**Exercise brief**
Exact reproduction of the listing is required. Pictures are not reproduced.

##############################

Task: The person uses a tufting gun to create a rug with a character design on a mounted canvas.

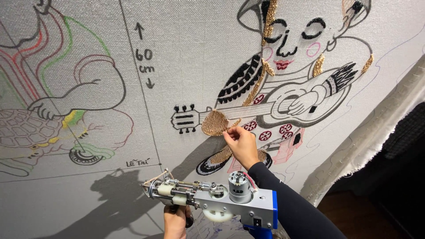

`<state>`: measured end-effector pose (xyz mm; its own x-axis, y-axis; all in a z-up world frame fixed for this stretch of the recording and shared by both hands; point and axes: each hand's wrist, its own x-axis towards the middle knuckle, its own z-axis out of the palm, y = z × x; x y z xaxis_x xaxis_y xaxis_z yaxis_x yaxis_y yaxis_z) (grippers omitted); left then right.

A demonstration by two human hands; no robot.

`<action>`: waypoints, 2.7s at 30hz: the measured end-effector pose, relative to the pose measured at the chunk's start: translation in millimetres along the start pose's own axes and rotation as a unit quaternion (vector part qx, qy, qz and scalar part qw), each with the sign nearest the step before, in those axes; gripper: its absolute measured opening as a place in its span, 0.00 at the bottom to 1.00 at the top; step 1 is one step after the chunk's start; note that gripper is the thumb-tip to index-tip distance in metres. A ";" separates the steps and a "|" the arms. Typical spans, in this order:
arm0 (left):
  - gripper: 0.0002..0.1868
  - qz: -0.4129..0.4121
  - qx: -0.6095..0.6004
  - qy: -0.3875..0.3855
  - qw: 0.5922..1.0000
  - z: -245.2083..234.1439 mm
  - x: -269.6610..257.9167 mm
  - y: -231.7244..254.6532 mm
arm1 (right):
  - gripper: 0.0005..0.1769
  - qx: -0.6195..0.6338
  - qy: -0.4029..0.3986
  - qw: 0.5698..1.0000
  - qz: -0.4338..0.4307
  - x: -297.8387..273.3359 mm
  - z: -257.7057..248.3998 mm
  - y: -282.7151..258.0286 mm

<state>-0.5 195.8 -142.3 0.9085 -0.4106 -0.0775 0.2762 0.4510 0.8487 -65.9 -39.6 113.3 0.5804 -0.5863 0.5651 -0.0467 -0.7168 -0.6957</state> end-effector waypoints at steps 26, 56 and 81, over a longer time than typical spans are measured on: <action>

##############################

**Result**
Task: The person uses a tufting gun to create a rug with a character design on a mounted canvas.


`<state>`: measured end-effector pose (xyz mm; its own x-axis, y-axis; all in a z-up world frame fixed for this stretch of the recording and shared by both hands; point and axes: each hand's wrist, its own x-axis towards the middle knuckle, its own z-axis out of the palm, y = z × x; x y z xaxis_x xaxis_y xaxis_z yaxis_x yaxis_y yaxis_z) (grippers omitted); left then right.

A demonstration by two human hands; no robot.

`<action>`: waypoints, 2.7s at 30hz: the measured end-effector pose, relative to the pose measured at the chunk's start: translation in millimetres along the start pose's own axes and rotation as a unit quaternion (vector part qx, qy, qz and scalar part qw), each with the sign nearest the step before, in those axes; gripper: its absolute measured opening as a place in its span, 0.00 at the bottom to 1.00 at the top; step 1 is one step after the chunk's start; note that gripper is the thumb-tip to index-tip distance in metres. A ";" separates the steps and a "|" the arms. Typical spans, in this order:
arm0 (left):
  - gripper: 0.0002..0.1868
  - qz: -0.4129..0.4121
  - qx: -0.6095..0.6004
  - qy: -0.3875..0.3855
  - qw: 0.5922..1.0000
  - z: -245.2083..234.1439 mm
  - x: -269.6610..257.9167 mm
  - y: -231.7244..254.6532 mm
arm1 (right):
  - gripper: 0.0005..0.1769
  - qx: -0.6195..0.6338
  - qy: -0.4029..0.3986
  - qw: 0.5698..1.0000
  - qz: -0.4338..0.4307
  - x: -297.8387..273.3359 mm
  - z: -257.7057..248.3998 mm
  - y: -282.7151..258.0286 mm

<state>-0.5 195.8 -142.3 0.9085 -0.4106 -0.0775 0.2762 0.4510 0.8487 -65.9 -39.6 113.3 0.5804 -0.5863 0.5651 -0.0467 -0.7168 -0.6957</state> end-effector waypoints at steps 26, 56 and 81, over a longer time than typical spans are measured on: <action>

No further work remains on this exercise.